You send only one signal to the group, though the part to monitor if the processes exited or not doesn't change. |
@wjwwood could you confirm this? |
@wjwwood friendly ping |
So, I was actually thinking we do something like what psutils does (perhaps using it), but in a thread or maybe as an async coroutine/task. Basically create a list of the pid you're watching, start timers to escalate their signals, then a thread/coroutine-task that iterates over all the pid that we're watching, and for each that have exited cancel the timers and remove them from the list, and then once you iterate, sleep for a fixed short period and then poll again until the list is empty. If, after doing SIGKILL and some period has passed, log it and then remove it from the list of pid to watch.
Correct. |
Please, take a look to e326c0d |
Signed-off-by: Ivan Santiago Paunovic <[email protected]>
Signed-off-by: Ivan Santiago Paunovic <[email protected]>
Signed-off-by: Ivan Santiago Paunovic <[email protected]>
Signed-off-by: Ivan Santiago Paunovic <[email protected]>
Signed-off-by: Ivan Santiago Paunovic <[email protected]>
Signed-off-by: Ivan Santiago Paunovic <[email protected]>
Signed-off-by: Ivan Santiago Paunovic <[email protected]>
Signed-off-by: Ivan Santiago Paunovic <[email protected]>
Signed-off-by: Ivan Santiago Paunovic <[email protected]>
Signed-off-by: Ivan Santiago Paunovic <[email protected]>
Signed-off-by: Ivan Santiago Paunovic <[email protected]>
Signed-off-by: Ivan Santiago Paunovic <[email protected]>
ead94fc
to
5b43cdc
Compare
@ivanpauno just some flake8 linting issues |
Signed-off-by: Ivan Santiago Paunovic <[email protected]>
Signed-off-by: Ivan Santiago Paunovic <[email protected]>
mmm, I have to double check those failures, they seem related |
Signed-off-by: Ivan Santiago Paunovic <[email protected]>
Signed-off-by: Ivan Santiago Paunovic <[email protected]>
Signed-off-by: Ivan Santiago Paunovic <[email protected]>
This is making windows CI hang for some reason .... |
"""Test launching a process with an environment variable.""" | ||
executable = ExecuteLocal( | ||
process_description=Executable( | ||
cmd=['python3', '-c', f'"{PYTHON_SCRIPT}"'], |
There was a problem hiding this comment.
Choose a reason for hiding this comment
The reason will be displayed to describe this comment to others. Learn more.
Is this sufficient to test the feature? Is it the shell=True
part that makes this test useful?
There was a problem hiding this comment.
Choose a reason for hiding this comment
The reason will be displayed to describe this comment to others. Learn more.
shell=True
will create a shell process, and that shell will create a subproceses.
So the launch process will have to kill the shell subprocess, because the shell will not trap the signals and resend them to the child.
This shows that the feature works.
It's not super complete though, if you have more test case ideas I can add them.

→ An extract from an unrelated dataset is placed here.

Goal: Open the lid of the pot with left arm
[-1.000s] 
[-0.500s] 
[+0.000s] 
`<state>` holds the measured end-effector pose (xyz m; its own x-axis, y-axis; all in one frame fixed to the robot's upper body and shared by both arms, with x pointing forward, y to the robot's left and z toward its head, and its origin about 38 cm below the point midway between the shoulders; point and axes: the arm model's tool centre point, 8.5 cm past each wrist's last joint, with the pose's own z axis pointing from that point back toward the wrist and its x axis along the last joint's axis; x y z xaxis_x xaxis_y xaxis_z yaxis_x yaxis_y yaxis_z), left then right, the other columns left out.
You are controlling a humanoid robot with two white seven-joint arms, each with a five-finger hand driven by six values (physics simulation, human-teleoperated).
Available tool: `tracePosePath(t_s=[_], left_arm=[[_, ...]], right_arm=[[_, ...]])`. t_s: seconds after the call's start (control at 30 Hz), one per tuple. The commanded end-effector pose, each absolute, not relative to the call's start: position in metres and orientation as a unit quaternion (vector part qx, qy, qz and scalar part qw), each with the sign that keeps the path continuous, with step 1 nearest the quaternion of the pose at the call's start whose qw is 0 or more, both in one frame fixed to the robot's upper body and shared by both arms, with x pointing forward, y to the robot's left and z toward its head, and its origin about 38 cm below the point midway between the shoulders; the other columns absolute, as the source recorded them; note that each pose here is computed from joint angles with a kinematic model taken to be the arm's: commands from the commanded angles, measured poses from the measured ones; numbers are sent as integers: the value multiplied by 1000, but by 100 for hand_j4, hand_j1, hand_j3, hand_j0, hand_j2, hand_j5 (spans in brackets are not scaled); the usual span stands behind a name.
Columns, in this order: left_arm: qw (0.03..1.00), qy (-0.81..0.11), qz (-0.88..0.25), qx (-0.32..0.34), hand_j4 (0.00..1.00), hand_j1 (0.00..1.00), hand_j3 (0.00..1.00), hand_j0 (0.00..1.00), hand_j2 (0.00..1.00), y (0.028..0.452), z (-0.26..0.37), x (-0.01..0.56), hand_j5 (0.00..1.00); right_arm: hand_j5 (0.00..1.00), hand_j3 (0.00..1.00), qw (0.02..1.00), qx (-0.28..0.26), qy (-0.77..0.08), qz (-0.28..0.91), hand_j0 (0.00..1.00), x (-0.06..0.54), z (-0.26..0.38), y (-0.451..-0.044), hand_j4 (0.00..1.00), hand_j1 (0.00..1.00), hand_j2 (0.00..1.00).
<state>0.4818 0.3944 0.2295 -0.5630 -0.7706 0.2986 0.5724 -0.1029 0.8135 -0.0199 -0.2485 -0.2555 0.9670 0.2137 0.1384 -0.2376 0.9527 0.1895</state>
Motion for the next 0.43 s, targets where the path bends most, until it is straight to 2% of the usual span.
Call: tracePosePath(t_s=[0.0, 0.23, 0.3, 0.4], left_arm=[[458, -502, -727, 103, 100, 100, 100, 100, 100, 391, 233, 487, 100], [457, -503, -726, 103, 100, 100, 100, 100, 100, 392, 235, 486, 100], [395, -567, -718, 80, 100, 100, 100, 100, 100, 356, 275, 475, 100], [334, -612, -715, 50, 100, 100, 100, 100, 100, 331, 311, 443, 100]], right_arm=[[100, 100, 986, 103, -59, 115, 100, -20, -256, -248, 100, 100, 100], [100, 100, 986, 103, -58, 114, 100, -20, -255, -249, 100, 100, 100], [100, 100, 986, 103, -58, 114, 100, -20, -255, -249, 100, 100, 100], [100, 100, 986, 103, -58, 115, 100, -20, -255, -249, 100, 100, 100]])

My use case is a process spawns some children and then exits, and I do not want launch to exit until the child processes have exited. I have implemented this in Greenroom-Robotics/launch_ext@850a2f4#diff-7baf6e854cc3c937eaed0b127161c5f82cf86d8a8eaef0038171216a817a0c62R194-R222 My technique was to use the stdin/stdout/stderr inodes and if any shared the same inodes with the parent process they would be considered children to be waited on. I am not sure if this way is ideal but it does seem to work. |
Howdy @ivanpauno - any chance this could still be merged? I've encountered this issue recently, and have a workaround in place, but it would be ideal to handle the issue directly in |
Fixes #545.
I used psutil to figure out children of a process recursively.
It's an easy way to handle this issue platform independently.
For posix OSs, we could send a signal to the process group, but for that we should create a new process group when launching a process, which I'm not sure if it's the best ideal.